Activity:
Your answer must be the full listing, repeated word for word.

Given data:
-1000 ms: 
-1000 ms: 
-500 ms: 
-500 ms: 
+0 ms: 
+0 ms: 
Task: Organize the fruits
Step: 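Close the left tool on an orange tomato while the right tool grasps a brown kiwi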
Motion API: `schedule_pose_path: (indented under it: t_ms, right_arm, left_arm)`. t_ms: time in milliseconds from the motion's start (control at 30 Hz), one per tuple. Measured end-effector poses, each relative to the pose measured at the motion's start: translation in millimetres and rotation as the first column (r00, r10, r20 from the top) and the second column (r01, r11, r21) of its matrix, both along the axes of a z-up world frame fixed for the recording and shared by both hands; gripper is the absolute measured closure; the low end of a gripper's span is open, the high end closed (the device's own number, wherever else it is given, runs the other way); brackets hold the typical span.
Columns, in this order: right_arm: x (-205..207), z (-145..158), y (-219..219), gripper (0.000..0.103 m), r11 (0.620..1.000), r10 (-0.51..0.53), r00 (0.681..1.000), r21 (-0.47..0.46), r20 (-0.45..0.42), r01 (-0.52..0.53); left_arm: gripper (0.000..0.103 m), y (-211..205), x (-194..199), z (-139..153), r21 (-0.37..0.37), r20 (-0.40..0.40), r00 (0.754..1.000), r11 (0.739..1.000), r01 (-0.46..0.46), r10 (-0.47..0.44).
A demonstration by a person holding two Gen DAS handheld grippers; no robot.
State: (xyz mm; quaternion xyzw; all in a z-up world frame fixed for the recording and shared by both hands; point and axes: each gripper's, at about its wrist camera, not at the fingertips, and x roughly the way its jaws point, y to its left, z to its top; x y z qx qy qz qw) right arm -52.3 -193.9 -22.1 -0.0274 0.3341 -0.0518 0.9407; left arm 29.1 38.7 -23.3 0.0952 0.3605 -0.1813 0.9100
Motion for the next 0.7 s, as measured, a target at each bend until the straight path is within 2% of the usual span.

Answer box:
-1000 ms: 
-1000 ms: 
-500 ms: 
-500 ms: 
+0 ms: 
+0 ms: 
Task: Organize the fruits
Step: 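Close the left tool on an orange tomato while the right tool grasps a brown kiwi
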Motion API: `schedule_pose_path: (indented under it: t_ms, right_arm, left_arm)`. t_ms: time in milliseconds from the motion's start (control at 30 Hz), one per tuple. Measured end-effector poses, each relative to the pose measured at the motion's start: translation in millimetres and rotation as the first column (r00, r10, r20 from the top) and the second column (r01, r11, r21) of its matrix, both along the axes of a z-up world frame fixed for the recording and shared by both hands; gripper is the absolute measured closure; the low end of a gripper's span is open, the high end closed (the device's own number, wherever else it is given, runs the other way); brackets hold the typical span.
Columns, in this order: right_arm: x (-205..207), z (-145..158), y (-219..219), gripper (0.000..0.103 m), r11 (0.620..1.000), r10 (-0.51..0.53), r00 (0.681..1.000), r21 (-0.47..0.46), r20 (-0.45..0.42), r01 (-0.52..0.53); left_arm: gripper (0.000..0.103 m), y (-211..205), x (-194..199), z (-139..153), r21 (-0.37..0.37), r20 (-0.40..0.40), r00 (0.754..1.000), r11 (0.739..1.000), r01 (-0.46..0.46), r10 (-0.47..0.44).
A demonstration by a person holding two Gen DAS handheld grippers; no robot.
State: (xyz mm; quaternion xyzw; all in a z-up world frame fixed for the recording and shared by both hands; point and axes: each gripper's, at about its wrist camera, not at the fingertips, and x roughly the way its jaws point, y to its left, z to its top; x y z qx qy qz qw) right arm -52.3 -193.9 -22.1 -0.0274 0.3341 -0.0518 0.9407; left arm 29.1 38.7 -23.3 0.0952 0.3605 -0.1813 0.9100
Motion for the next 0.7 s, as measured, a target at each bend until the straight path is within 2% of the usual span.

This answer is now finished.